First characterisation of chrysanthemum virus B infecting chrysanthemum in Thailand and development of colourimetric RT-LAMP for rapid and sensitive detection

Surveys were conducted at chrysanthemum plantations in Chiang Mai and Chiang Rai Provinces, northern Thailand, during 2019–2021. Chrysanthemum leaves showing virus-like symptoms, such as mild mottling, vein clearing and yellowing, in addition to samples without symptoms, were collected for detection of CVB by RT-PCR. The percentage of disease incidence (PDI) was calculated as described by Ali et al. (2013).

Total RNA was extracted from 0.1 g chrysanthemum leaf using TRIzol^® Reagent (Invitrogen, Waltham, USA) according to the manufacturer's instructions. The RT reaction was performed by using ReverTra Ace™ qPCR RT Master Mix with gDNA Remover (Toyobo, Osaka, Japan) following the manufacturer's protocol for synthesising cDNA. The cDNA was kept at −20 °C until use in PCR and colourimetric LAMP detection.

The primer set specific to partial triple block gene-3 (TBG3) (ORF 4) and partial coat protein (CP) gene (ORF5) was used for CVB detection, and the primer set for amplification of whole CP gene was used for sequencing (Table 1). PCR reactions were performed by using EconoTaq^® PLUS & PLUS GREEN 2× Master Mixes (Lucigen, Wisconsin, USA) in the DNA Engine^® Peltier Thermal Cycler PTC-200 (Bio-Rad, Hercules, USA). The PCR reaction was performed as follows: one cycle of initial denaturation at 94 °C for 4 min followed by 35 cycles of denaturation at 94 °C for 30 s, annealing at 54/56 °C for 30 s, extension at 72 °C for 45 s and one cycle of final extension at 72 °C for 7 min. PCR products were visualised on 1.5% agarose gel electrophoresis (AGE) stained with RedSafe™ Nucleic Acid Staining Solution (iNtRON, Gyeonggi, Korea) in the MIL-DUT48 blue light transilluminator (MIULAB Instruments, China). The size of PCR products was compared to GeneRuler 100 bp Plus DNA Ladder (Thermo Fisher, Waltham, USA).

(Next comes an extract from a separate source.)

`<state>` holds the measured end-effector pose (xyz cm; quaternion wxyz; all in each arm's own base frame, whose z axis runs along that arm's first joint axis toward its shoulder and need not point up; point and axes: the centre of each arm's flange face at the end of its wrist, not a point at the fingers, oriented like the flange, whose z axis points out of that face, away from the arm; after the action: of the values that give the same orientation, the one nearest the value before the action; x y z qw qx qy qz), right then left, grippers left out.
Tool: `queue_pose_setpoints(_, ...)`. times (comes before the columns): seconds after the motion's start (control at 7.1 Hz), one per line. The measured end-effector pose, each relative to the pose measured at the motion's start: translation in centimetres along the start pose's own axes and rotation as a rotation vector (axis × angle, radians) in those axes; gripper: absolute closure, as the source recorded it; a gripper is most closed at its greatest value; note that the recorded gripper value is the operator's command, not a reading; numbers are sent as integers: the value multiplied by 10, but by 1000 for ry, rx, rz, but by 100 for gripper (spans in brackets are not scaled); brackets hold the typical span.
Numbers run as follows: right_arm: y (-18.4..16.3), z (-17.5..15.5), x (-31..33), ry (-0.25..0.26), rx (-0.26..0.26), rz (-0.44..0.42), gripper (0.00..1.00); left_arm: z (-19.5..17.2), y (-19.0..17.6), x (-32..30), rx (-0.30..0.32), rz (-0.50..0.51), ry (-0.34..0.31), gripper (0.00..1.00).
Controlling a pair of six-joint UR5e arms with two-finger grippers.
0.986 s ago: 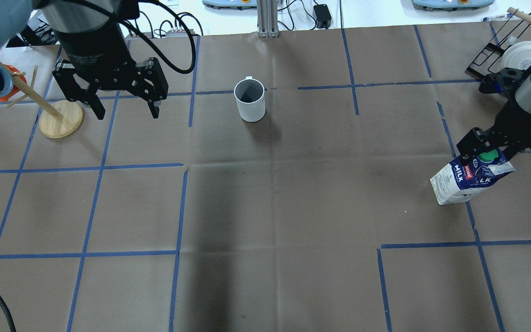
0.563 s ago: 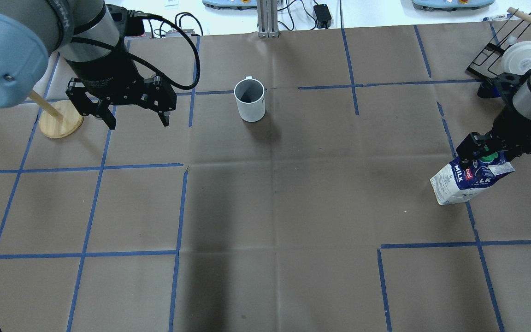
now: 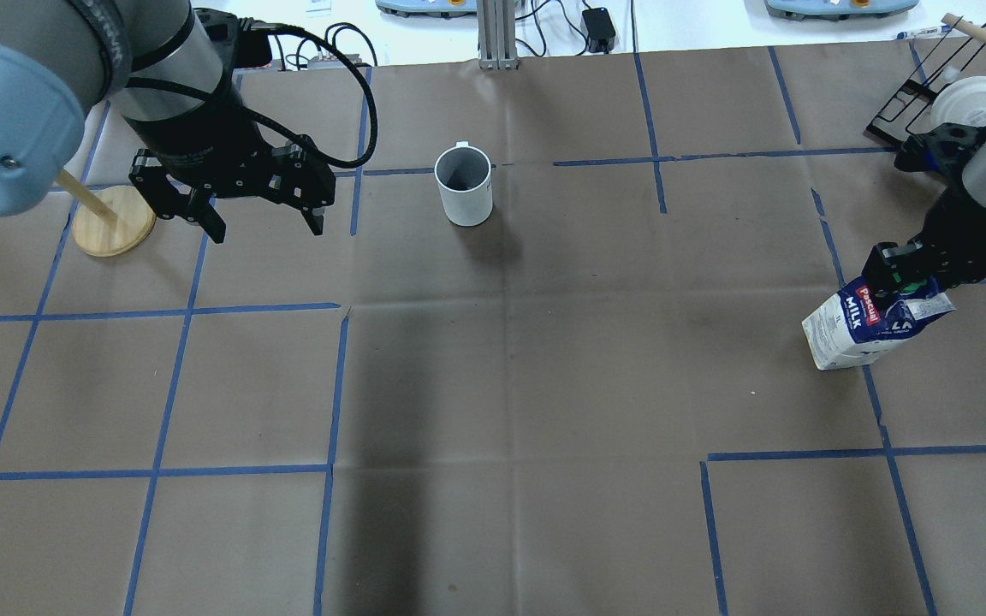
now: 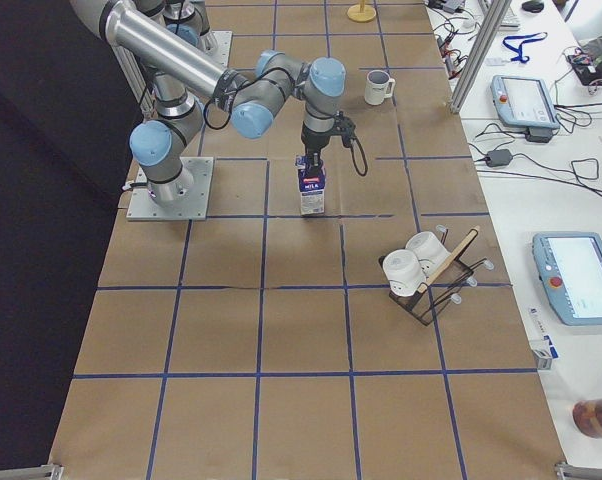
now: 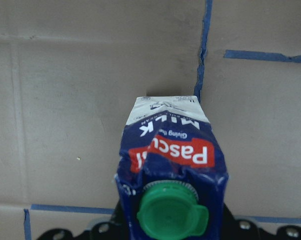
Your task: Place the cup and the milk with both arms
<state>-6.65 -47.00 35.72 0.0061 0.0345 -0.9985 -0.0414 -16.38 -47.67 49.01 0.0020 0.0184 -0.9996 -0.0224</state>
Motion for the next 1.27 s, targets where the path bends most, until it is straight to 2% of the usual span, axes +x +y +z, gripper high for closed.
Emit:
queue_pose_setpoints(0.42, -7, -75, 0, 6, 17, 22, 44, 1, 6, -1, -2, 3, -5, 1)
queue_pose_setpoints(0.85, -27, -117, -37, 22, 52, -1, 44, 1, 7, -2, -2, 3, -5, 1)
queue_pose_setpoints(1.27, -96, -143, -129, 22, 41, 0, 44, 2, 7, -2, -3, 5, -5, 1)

The PCR products of partial TGB3 and CP genes were purified using PCR Clean-Up and Gel Extraction Kits (Bio-Helix, New Taipei City, Taiwan) according to the manufacturer's instructions. Purified PCR products were ligated into pCR^®2.1-TOPO^® vector (Invitrogen) and transformed into TOP10TM chemically competent Escherichia coli cells (Invitrogen) by heat shock transformation according to the manufacturer's instructions. The positive clones were selected and subsequently sequenced. Nucleotides were sequenced by fluorescent dye-terminator sequencing on an ABI Prism™ 3730xl DNA sequencer (Applied Biosystems, Foster City, CA, USA). The obtained sequences (NCBI accession numbers: OL804013 and OL804014) were aligned and analysed using Molecular Evolutionary Genetics Analysis (MEGA) X software (Kumar et al., 2018) and BLAST, respectively. In the case of any inconsistency, at least two more clones were sequenced to obtain the consensus sequence. The percentage identity matrix was calculated using the sequence demarcation tool (SDT) version 1.2 (Muhire et al., 2014) and compared with previous CVB isolates and other members of the genus Carlavirus in GenBank. Multiple alignment of CVB CP sequences was performed in CLC Sequence Viewer version 8.0 (Qiagen, Maryland, USA). The phylogenetic tree was constructed in MEGA X using the maximum likelihood (ML) method with 1,000 bootstrap replicates.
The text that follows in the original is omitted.